26 agosto 2006

Desenvolvimento a longo prazo

"Operários" - Tarsila do Amaral
Aconteceu na última quinta-feira e merece a nossa atenção. Em sua 19ª reunião ordinária, no Palácio do Planalto, o Conselho de Desenvolvimento Econômico e Social (CDES), do qual participam 90 representantes de diversos segmentos da sociedade, começou a debater um esboço do plano nacional de desenvolvimento de longo prazo, com diretrizes e metas de crescimento sustentado e com distribuição de renda até 2022.

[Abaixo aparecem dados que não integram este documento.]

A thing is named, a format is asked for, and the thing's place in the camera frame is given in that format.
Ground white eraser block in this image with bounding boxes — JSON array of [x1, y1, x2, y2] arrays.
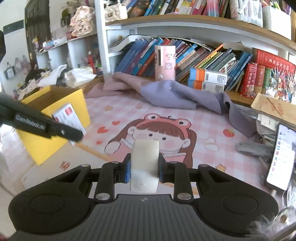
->
[[130, 139, 159, 193]]

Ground white red small box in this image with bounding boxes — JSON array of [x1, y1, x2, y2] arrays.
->
[[52, 103, 87, 135]]

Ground yellow cardboard box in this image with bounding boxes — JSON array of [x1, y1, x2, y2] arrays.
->
[[15, 86, 91, 165]]

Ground pile of clothes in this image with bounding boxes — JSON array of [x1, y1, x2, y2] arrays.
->
[[16, 64, 67, 100]]

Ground pink cartoon table mat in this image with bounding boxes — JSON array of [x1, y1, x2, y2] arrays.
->
[[1, 90, 267, 193]]

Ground crumpled white paper bag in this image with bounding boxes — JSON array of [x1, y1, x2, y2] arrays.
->
[[64, 67, 96, 88]]

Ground purple pink cloth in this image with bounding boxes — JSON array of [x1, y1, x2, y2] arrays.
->
[[86, 72, 256, 138]]

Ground lower orange blue box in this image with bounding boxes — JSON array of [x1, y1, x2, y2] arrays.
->
[[188, 80, 224, 93]]

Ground orange blue box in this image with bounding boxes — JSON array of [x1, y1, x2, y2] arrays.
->
[[188, 80, 224, 93], [189, 68, 228, 85]]

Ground upper orange blue box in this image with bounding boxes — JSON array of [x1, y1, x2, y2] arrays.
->
[[189, 68, 228, 85]]

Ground smartphone with lit screen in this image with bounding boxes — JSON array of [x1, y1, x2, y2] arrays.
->
[[266, 123, 295, 193]]

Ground stack of papers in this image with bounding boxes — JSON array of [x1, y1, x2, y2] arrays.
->
[[235, 92, 296, 163]]

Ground pink cartoon pencil holder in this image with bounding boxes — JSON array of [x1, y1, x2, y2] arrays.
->
[[154, 45, 176, 81]]

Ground row of leaning books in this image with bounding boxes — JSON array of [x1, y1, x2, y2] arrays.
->
[[112, 35, 252, 91]]

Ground white quilted handbag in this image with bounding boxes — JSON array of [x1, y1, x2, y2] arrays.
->
[[104, 3, 128, 23]]

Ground red book set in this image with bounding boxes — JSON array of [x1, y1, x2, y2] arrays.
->
[[238, 48, 295, 103]]

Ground white bookshelf frame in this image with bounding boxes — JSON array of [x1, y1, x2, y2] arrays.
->
[[37, 1, 295, 75]]

O documento que serve de base às discussões, apresentado pelo ministro das Relações Institucionais, Tarso Genro, prevê um crescimento contínuo de 6% até 2022, com duplicação do Produto Interno Bruto por habitante. A idéia é de um crescimento duradouro com baixa inflação teria como princípio orientador a equidade, traduzida em meta concreta de redução do índice de Gini (usado mundialmente para medirá a desigualdade nos países) dos atuais 0,569 para 0,400 no mesmo período, “aproximando o Brasil da mediana atual dos países classificados pelo PNUD”. O propósito é criar uma média de 100 a 150 mil vagas no mercado de trabalho ao mês e alcançar um valor real do salário mínimo da ordem de 150%, chegando, em valores atuais, a R$ 872.